Prominent Yes supporter Peter FitzSimons highlights a column declaring if Australia votes No it might be ‘our greatest day of national shame’
Prominent Yes supporter Peter FitzSimons highlights a column declaring that if Australia votes No, it could be ‘our greatest day of national shame’
Prominent columnist and author Peter FitzSimons has highlighted that if the Indigenous Voice to Parliament fails it will be Australia’s ‘biggest day of shame’.
FitzSimons made the comment while tweeting an opinion column with the same headline from lawyer and investment banker Duncan Murray, arguing that the No campaign has taken advantage of ‘an unfair dog whistle’.
Mr Murray said ‘damage’ was being caused by No campaigners’ insistence that ‘the Voice proposal would introduce a racial divide into the constitution’, causing people to object to being welcomed into their ‘own bloody country’.
He labeled such feelings as ‘rabies at the margins’.
“Given all we have done for First Nations Peoples for more than 200 years, this is a humble and kind request,” Mr. Murray wrote on the Voice.
Peter FitzSimons (pictured right with wife Lisa Wilkinson) says if Australians reject the Voice it will be our greatest day of shame
“If we say no, it may be our day of greatest national shame.”
FitzSimons, a former Wallaby who lives on Sydney’s north shore and is married to TV star Lisa Wilkinson, is one of Australia’s best-known authors and columnists. He was also the former head of Australia’s republican movement and a committed advocate of enshrining an Indigenous voice in Parliament in the Constitution.
FitzSimons, who has posted “#Yes” to his Twitter profile, stated that he is “a big supporter of the Voice” during an interview with his “friend” and left-wing Yes advocate Thomas Mayo in April.
The tone of his interview was very different from the combative one he conducted with Senator Jacinta Nampijinpa Price for the Sun Herald in Sydney in August 2022.

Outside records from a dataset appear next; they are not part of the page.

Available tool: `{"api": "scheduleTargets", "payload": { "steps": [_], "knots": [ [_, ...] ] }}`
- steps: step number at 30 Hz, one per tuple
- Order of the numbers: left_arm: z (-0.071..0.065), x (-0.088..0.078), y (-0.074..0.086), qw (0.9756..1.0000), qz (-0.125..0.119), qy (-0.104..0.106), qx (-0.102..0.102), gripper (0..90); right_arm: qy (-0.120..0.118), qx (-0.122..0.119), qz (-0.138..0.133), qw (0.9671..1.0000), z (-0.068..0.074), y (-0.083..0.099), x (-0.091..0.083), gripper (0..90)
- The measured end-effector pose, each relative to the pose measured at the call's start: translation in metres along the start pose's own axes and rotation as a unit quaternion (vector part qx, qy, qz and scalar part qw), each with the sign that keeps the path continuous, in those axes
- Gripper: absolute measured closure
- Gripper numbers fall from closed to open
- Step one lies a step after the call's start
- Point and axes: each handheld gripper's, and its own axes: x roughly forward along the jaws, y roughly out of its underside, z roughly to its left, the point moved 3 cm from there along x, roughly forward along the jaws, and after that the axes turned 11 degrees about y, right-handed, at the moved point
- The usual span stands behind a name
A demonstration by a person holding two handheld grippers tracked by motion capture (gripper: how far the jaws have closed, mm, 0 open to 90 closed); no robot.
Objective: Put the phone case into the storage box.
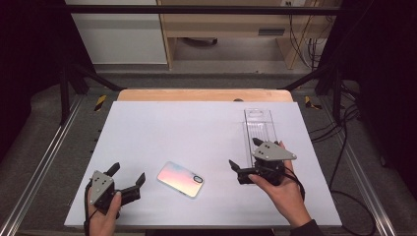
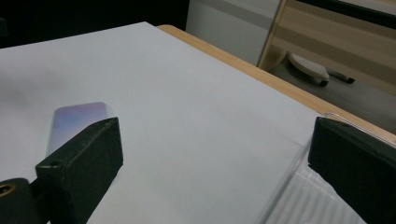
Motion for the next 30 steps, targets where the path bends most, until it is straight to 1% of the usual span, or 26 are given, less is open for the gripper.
{"api": "scheduleTargets", "payload": {
  "steps": [1, 2, 3, 6, 7, 8, 11, 12, 13, 17, 18, 19, 20, 21, 23, 26, 27, 28, 29, 30],
  "knots": [
    [0.002, -0.003, 0.001, 1.0, -0.001, -0.004, 0.002, 3.8, -0.015, 0.0, 0.005, 0.9999, 0.008, -0.001, 0.005, 3.7],
    [0.002, -0.003, 0.001, 1.0, -0.001, -0.004, 0.002, 3.7, -0.015, 0.0, 0.005, 0.9999, 0.008, -0.001, 0.005, 3.7],
    [0.004, -0.005, 0.0, 0.9999, -0.008, -0.009, 0.002, 3.4, -0.024, -0.004, 0.01, 0.9997, 0.015, -0.001, 0.008, 3.7],
    [0.006, -0.006, 0.001, 0.9998, -0.014, -0.01, -0.004, 3.3, -0.042, -0.012, 0.016, 0.9989, 0.025, -0.002, 0.011, 3.7],
    [0.006, -0.006, 0.001, 0.9998, -0.014, -0.009, -0.004, 3.3, -0.047, -0.018, 0.02, 0.9985, 0.029, -0.001, 0.012, 3.8],
    [0.007, -0.005, 0.002, 0.9999, -0.011, -0.01, -0.003, 3.1, -0.05, -0.019, 0.023, 0.9983, 0.031, -0.001, 0.013, 3.8],
    [0.009, -0.005, 0.004, 0.9997, -0.015, -0.014, -0.015, 2.9, -0.068, -0.01, 0.029, 0.9972, 0.041, 0.001, 0.017, 4.0],
    [0.009, -0.005, 0.004, 0.9997, -0.015, -0.014, -0.015, 3.0, -0.068, -0.01, 0.029, 0.9972, 0.041, 0.001, 0.017, 4.0],
    [0.01, -0.006, 0.004, 0.9995, -0.02, -0.014, -0.019, 3.0, -0.082, -0.011, 0.029, 0.9962, 0.051, 0.002, 0.02, 4.0],
    [0.01, -0.005, 0.006, 0.9995, -0.022, -0.01, -0.023, 2.9, -0.1, -0.008, 0.031, 0.9945, 0.068, 0.006, 0.026, 4.0],
    [0.011, -0.004, 0.006, 0.9995, -0.02, -0.009, -0.021, 2.9, -0.104, -0.007, 0.032, 0.9941, 0.071, 0.007, 0.027, 4.0],
    [0.011, -0.004, 0.006, 0.9995, -0.02, -0.009, -0.021, 2.9, -0.104, -0.007, 0.032, 0.9941, 0.071, 0.007, 0.027, 4.0],
    [0.011, -0.004, 0.006, 0.9995, -0.021, -0.011, -0.02, 2.9, -0.108, -0.01, 0.034, 0.9935, 0.076, 0.009, 0.029, 4.1],
    [0.011, -0.003, 0.006, 0.9995, -0.022, -0.007, -0.022, 2.8, -0.111, -0.011, 0.036, 0.993, 0.079, 0.011, 0.031, 4.1],
    [0.012, -0.003, 0.006, 0.9995, -0.022, -0.007, -0.023, 2.7, -0.124, -0.006, 0.051, 0.991, 0.088, 0.017, 0.038, 4.1],
    [0.012, -0.002, 0.006, 0.9995, -0.02, -0.006, -0.022, 2.7, -0.129, -0.005, 0.059, 0.9898, 0.091, 0.021, 0.041, 4.1],
    [0.011, -0.001, 0.007, 0.9996, -0.018, -0.003, -0.021, 2.7, -0.138, -0.006, 0.072, 0.9877, 0.096, 0.026, 0.044, 4.1],
    [0.011, -0.001, 0.007, 0.9996, -0.018, -0.003, -0.021, 2.6, -0.138, -0.006, 0.072, 0.9877, 0.096, 0.026, 0.044, 4.1],
    [0.011, 0.0, 0.007, 0.9997, -0.016, -0.002, -0.02, 2.5, -0.144, -0.012, 0.083, 0.986, 0.1, 0.029, 0.047, 4.2],
    [0.011, 0.0, 0.007, 0.9997, -0.016, -0.002, -0.02, 2.5, -0.144, -0.012, 0.083, 0.986, 0.1, 0.029, 0.047, 4.2]
  ]
}}
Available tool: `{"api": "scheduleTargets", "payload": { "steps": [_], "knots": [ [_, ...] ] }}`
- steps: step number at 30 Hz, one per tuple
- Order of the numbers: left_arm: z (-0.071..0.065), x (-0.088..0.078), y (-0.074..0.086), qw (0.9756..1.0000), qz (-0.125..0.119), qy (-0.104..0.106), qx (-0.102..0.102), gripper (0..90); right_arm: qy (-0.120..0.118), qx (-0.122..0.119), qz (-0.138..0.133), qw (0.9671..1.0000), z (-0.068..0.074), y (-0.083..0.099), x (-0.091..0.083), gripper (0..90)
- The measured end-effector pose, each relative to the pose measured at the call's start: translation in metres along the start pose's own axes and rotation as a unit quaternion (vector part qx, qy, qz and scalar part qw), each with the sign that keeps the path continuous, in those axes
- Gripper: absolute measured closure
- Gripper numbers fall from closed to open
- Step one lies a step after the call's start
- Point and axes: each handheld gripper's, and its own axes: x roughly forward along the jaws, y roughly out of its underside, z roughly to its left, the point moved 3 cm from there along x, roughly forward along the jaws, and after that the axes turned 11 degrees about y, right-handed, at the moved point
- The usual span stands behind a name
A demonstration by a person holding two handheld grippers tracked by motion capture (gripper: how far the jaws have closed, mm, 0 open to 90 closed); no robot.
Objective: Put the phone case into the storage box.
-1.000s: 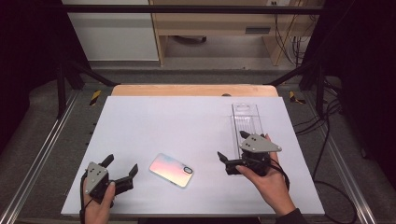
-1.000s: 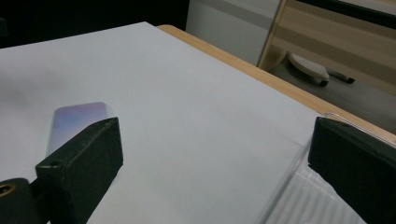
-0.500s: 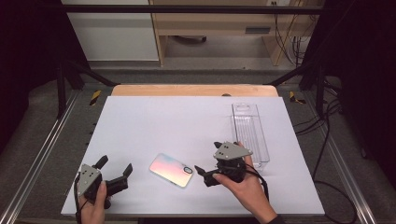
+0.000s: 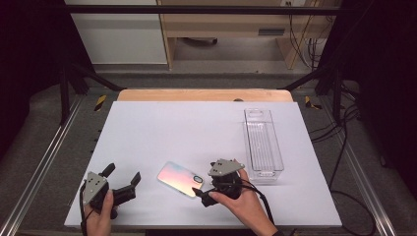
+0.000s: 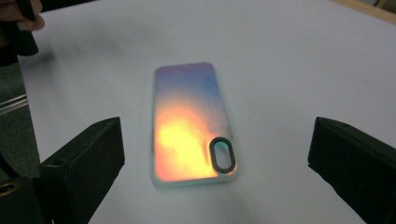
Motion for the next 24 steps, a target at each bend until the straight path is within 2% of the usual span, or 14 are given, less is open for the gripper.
{"api": "scheduleTargets", "payload": {
  "steps": [3, 11, 19, 24],
  "knots": [
    [0.0, 0.0, 0.0, 1.0, 0.0, 0.001, -0.002, 2.5, -0.013, -0.009, 0.021, 0.9997, 0.008, 0.006, 0.009, 4.5],
    [-0.001, 0.002, 0.0, 1.0, 0.004, 0.008, 0.001, 2.5, -0.033, -0.026, 0.055, 0.9976, 0.018, 0.014, 0.024, 5.0],
    [-0.002, 0.003, 0.001, 0.9999, 0.008, 0.013, 0.003, 2.5, -0.033, -0.03, 0.068, 0.9967, 0.019, 0.017, 0.031, 5.1],
    [-0.003, 0.004, 0.001, 0.9998, 0.011, 0.017, 0.006, 2.5, -0.038, -0.034, 0.083, 0.9953, 0.014, 0.018, 0.04, 5.5]
  ]
}}
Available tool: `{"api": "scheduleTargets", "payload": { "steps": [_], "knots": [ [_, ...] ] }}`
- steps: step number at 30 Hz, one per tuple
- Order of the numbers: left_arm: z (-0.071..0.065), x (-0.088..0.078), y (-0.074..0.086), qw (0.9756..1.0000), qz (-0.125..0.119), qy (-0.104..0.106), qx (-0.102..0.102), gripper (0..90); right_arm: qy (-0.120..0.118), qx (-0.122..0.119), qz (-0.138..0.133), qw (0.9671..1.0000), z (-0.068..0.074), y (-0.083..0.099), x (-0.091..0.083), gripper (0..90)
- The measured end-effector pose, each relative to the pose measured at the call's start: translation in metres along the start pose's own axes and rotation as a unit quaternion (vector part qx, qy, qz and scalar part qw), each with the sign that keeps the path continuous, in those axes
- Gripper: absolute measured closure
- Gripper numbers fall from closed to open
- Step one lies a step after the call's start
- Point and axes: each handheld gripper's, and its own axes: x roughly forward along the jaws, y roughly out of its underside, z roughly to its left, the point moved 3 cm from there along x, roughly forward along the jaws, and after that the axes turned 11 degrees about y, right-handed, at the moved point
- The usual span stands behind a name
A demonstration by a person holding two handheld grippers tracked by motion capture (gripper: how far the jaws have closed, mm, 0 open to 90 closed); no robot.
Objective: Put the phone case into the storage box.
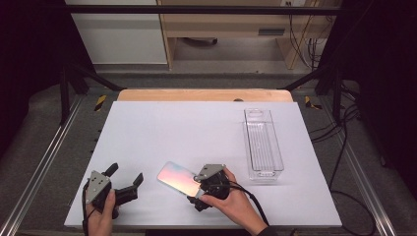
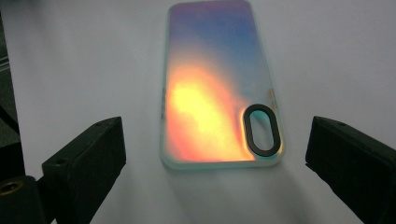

Mr. Mayo’s interview ended in a joke about not threatening FitzSimons’ “entrenched white privilege,” while Senator Price’s interview ended with a brief “thank you.”
Senator Price said the August 2022 interview with the columnist started well, but Fitzsimmons became “aggressive… condescending and rude” to her.
She said it was “like talking to a brick wall” and that she felt “insulted.”
“I’m not a withering violet, but he’s a very aggressive guy, his interview style is very aggressive, he doesn’t need to take action,” she said.
“By accusing me of somehow giving power to racists because the issues I raise are confrontational – he completely loses the point.”
FitzSimons made the comment while tweeting an article advocating for businessman Duncan Murray’s Voice
FitzSimons denied Senator Price’s characterization of how the interview went, saying her claims were “complete and utter nonsense.”
The interview was a “professional exchange,” he said.
During the interview with Senator Price, FitzSimons disputed her claim that the Voice would drive a wedge between Indigenous and non-Indigenous Australians, which was not the case.
“As a progressive mood sweeps the country, we are now far more united than at any time in our history, and the most prominent wedge, I respectfully suggest, Senator, is people like you and your supporters?,” FitzSimons said. .
‘I don’t accept that. How can the inclusion of a race-based bureaucracy in the Constitution not drive a wedge?” Senator Price responded.
“That spreads racial stereotypes that Indigenous Australians are a homogenous separate entity, and we are not.”
FitzSimons also asked Senator Price whether, “during the silent watch of the night,” she ever “thought that in the seriously prominent and powerful position that you have, you are abusing the platform that you have and actually harming Indigenous causes?”
FitzSimons and leading No lawyer Jacinta Price had a combative interview in August last year
Senator Price responded that she had “no doubt whatsoever” about what she was “trying to achieve” and the truth she was “trying to reveal.”
The referendum to constitutionally recognize Indigenous Australians in the Constitution through the creation of the Voice will take place on October 14.
Polls published so far show that the referendum is likely to fail.